# Task item
From the line below that contains "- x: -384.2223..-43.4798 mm" to the line that contains "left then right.", repeat every line exactly, both ends included, and nothing else.

# Collected material
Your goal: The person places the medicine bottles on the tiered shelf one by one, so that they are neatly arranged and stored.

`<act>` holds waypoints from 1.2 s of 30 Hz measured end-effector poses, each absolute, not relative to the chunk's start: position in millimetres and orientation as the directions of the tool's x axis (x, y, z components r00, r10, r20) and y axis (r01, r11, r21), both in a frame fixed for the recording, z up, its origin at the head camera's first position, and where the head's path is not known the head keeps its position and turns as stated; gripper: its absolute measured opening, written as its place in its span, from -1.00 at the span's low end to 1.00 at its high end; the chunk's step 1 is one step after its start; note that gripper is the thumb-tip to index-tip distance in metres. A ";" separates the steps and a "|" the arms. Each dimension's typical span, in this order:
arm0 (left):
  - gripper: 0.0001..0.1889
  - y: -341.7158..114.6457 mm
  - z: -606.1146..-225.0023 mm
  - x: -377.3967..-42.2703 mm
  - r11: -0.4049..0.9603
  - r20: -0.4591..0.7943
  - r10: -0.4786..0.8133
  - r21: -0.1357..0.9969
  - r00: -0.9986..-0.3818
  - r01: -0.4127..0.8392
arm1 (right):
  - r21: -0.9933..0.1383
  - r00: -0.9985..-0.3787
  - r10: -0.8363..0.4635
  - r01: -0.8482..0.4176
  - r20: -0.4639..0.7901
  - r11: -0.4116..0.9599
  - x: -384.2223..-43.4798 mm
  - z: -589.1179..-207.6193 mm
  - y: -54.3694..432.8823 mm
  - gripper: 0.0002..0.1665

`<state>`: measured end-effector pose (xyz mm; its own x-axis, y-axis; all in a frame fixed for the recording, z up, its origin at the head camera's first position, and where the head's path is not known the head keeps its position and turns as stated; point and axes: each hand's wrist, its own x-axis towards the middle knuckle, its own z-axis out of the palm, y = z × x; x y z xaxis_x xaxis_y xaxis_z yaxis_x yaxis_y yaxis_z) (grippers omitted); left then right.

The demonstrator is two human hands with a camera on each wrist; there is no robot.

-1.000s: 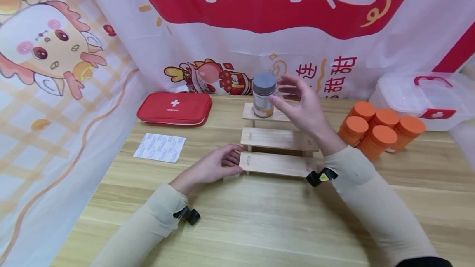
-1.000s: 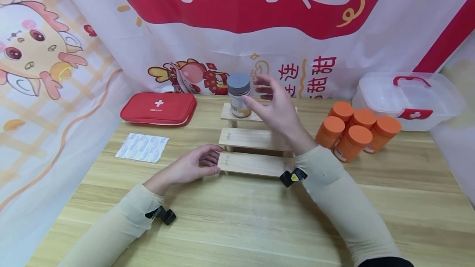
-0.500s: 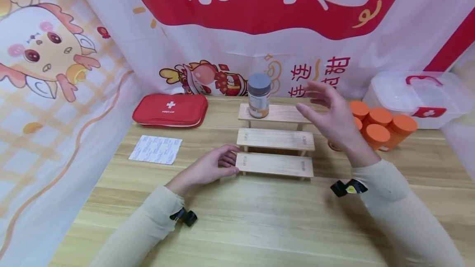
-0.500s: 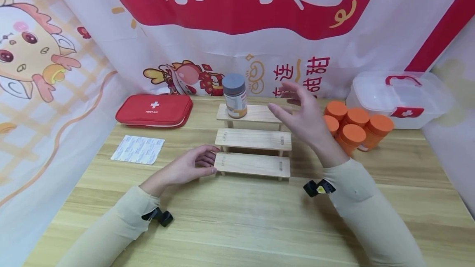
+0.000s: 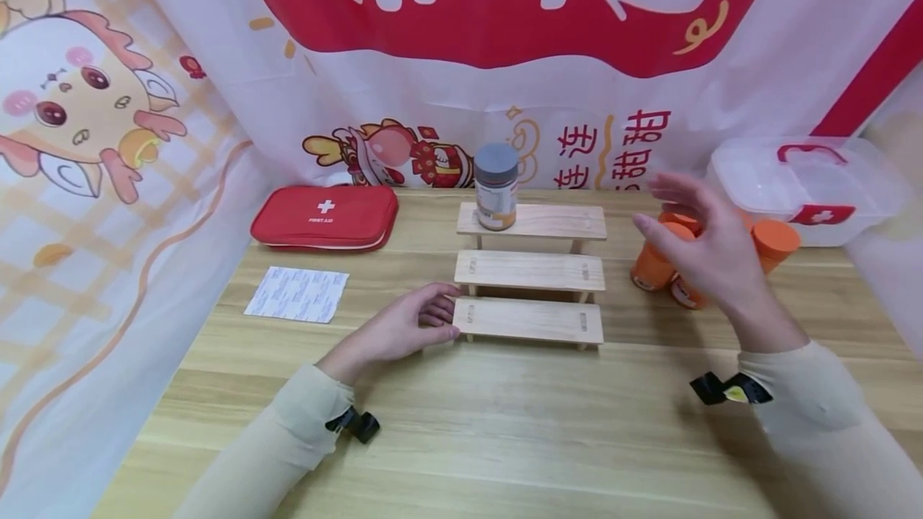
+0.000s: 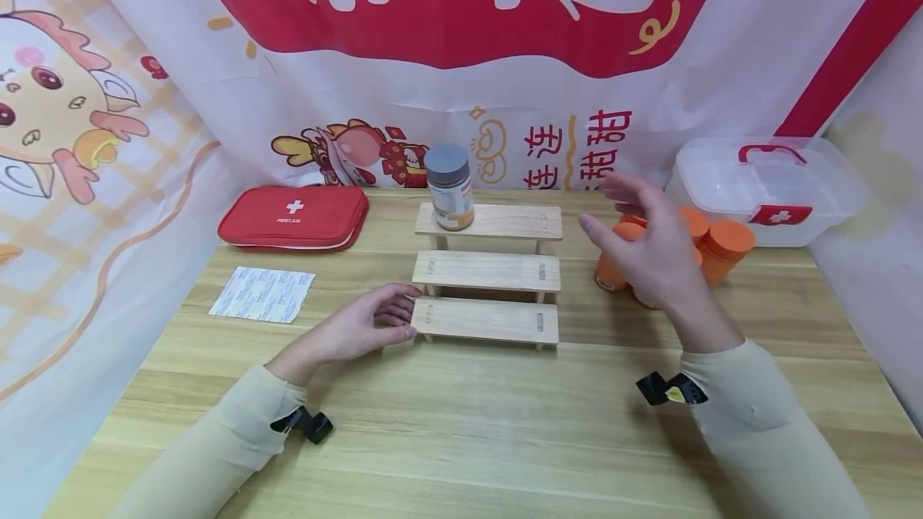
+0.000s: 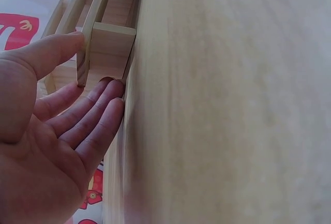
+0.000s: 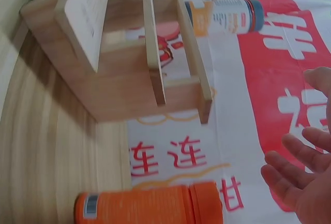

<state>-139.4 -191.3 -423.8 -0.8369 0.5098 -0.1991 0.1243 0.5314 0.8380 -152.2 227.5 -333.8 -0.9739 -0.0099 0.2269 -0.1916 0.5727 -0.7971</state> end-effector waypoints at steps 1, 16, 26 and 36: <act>-0.38 -191.4 -424.0 -139.4 0.530 -0.198 0.510 0.838 -0.837 0.125 | -0.792 -0.974 0.003 -0.184 0.228 0.582 -150.6 -334.7 231.1 -0.20; -0.38 -191.9 -423.6 -139.8 0.528 -0.198 0.509 0.840 -0.838 0.123 | -0.753 -0.957 0.084 -0.163 0.278 0.637 -126.2 -359.9 282.9 -0.26; -0.38 -191.3 -423.5 -140.4 0.539 -0.205 0.506 0.833 -0.838 0.122 | -0.719 -0.968 0.118 -0.081 0.223 0.690 -115.9 -373.7 305.9 -0.25; -0.38 -191.3 -423.2 -140.0 0.549 -0.212 0.501 0.827 -0.839 0.119 | -0.732 -0.961 0.176 -0.037 0.212 0.680 -114.1 -390.5 319.5 -0.26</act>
<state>-140.0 -191.3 -423.2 -0.8390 0.5010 -0.2124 0.1187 0.5493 0.8271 -114.1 319.5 -390.5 -0.9613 0.1762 0.2118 -0.0366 0.6803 -0.7320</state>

# Response to the task
  - x: -384.2223..-43.4798 mm
  - z: -589.1179..-207.6193 mm
  - y: -54.3694..432.8823 mm
  - gripper: 0.0002..0.1665

`<state>`: measured end-effector pose (xyz mm; its own x-axis, y-axis; all in a frame fixed for the recording, z up, its origin at the head camera's first position, and where the head's path is not known the head keeps its position and turns as stated; point and axes: each hand's wrist, its own x-axis towards the middle knuckle, its own z-axis out of the palm, y = z × x; x y z xaxis_x xaxis_y xaxis_z yaxis_x yaxis_y yaxis_z) (grippers omitted); left then right.

Output for this exercise is now complete.